A Legally-Compliant Practice: Necessary but Insufficient for Good Medicine?
By Tim McCormack and Molly Knobler (published on SCCE’s Compliance and Ethics blog)
Front page headlines denouncing “bad medicine” typically only hit when a physician is indicted for fraud or a major provider settles a multi-million dollar case for unnecessary services or defective goods. But two recent reports indicate that being in compliance with the law may be insufficient for truly “good medicine.”
A recent study by three Stanford researchers, published by the National Bureau of Economic Research, found that: “a hospital’s ownership of an admitting physician’s practice dramatically increases the probability that the physician’s patients will choose the owning hospital.” In addition, and more importantly, “patients are more likely to choose a high-cost, low-quality hospital when their admitting physician’s practice is owned by that hospital.”
There has been substantial publicity about the Department of Justice’s recent string of settlements with hospitals for violations of the Stark and Anti-Kickback laws in connection with their employment of physicians. Broadly speaking, these settlements have resolved allegations that the defendant hospitals used monetary perks to induce their employed physicians to increase their referrals to the hospitals.
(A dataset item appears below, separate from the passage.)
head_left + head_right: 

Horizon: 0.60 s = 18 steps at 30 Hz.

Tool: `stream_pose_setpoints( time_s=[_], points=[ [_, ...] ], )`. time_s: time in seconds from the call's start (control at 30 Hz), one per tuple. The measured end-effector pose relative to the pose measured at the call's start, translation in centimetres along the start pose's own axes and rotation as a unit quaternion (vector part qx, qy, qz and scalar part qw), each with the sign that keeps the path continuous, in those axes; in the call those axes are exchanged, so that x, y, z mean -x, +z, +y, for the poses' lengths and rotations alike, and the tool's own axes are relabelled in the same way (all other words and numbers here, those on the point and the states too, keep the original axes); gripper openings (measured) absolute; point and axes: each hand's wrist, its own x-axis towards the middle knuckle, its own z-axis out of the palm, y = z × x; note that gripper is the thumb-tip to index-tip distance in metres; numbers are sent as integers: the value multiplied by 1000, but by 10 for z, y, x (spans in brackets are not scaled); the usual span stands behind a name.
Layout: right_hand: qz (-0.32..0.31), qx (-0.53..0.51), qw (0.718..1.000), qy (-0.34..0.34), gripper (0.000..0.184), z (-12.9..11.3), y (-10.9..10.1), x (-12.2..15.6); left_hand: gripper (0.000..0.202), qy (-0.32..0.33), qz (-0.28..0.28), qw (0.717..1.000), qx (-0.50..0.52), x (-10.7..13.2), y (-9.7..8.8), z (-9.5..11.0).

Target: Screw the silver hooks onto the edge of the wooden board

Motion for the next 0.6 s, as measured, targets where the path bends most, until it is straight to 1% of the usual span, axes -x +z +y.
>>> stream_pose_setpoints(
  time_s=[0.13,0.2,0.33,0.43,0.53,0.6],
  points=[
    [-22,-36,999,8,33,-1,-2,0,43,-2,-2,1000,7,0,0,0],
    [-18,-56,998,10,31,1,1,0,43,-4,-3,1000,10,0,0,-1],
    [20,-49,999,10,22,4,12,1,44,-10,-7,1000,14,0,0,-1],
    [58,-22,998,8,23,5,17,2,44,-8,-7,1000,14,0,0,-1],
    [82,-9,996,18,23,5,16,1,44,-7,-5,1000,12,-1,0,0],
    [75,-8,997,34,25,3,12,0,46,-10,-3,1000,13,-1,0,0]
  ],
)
But absent these financial inducements, it is generally legal for a hospital to require its employed physicians to refer their patients to that hospital.
In light of this new research, the question becomes: should it be? The answer to this question is far from obvious. There can be advantages to physician-hospital affiliation, including better coordination of care and increased opportunities for quality-based payment mechanisms. But if physician employment often leads to the selection of a “high-cost, low-quality hospital,” should someone, whether it be the Department of Justice, CMS, or a professional organization, be keeping better tabs on the downside of permitting this sort of behavior?
A similar situation exists with respect to the off-label use of drugs (i.e., the use of drugs for indications for which the FDA has not approved the drug as safe and effective). The Department of Justice has recovered billions of dollars through suits under the False Claims Act from pharmaceutical companies for off-label marketing. But it is generally legal for physicians to prescribe drugs off-label, and, now, due to recent court decisions, for drug companies to truthfully promote off-label uses.
Yet, a recent study published in the Journal of the American Medical Association found that: “[a] patient’s risk of suffering an adverse event . . . is 44% higher when they’re prescribed drugs in ways that diverge from their originally approved use [i.e., when used off-label].” Modern Healthcare. Moreover, “[a]bout 80% of the nearly 18,000 off-label prescriptions studied were given despite a lack of strong scientific evidence supporting the non-approved uses.”
Again, there is no easy answer as to whether off-label usage and (truthful) marketing should be permitted. Proponents argue that off-label usage empowers physicians, relying on their professional medical judgment, to innovate and share their experiences with each other. But in light of this new research, we must ask, what is the cost of this innovation?
Taken together, these two studies illustrate the weakness of relying on purely legal analysis to determine what the “best” approach is. Legality may set the outer limits of acceptable conduct, but it should not be the final word in the debate about which strategies, structures, innovations, and outcomes are better or worse for patients and for the health care system as a whole.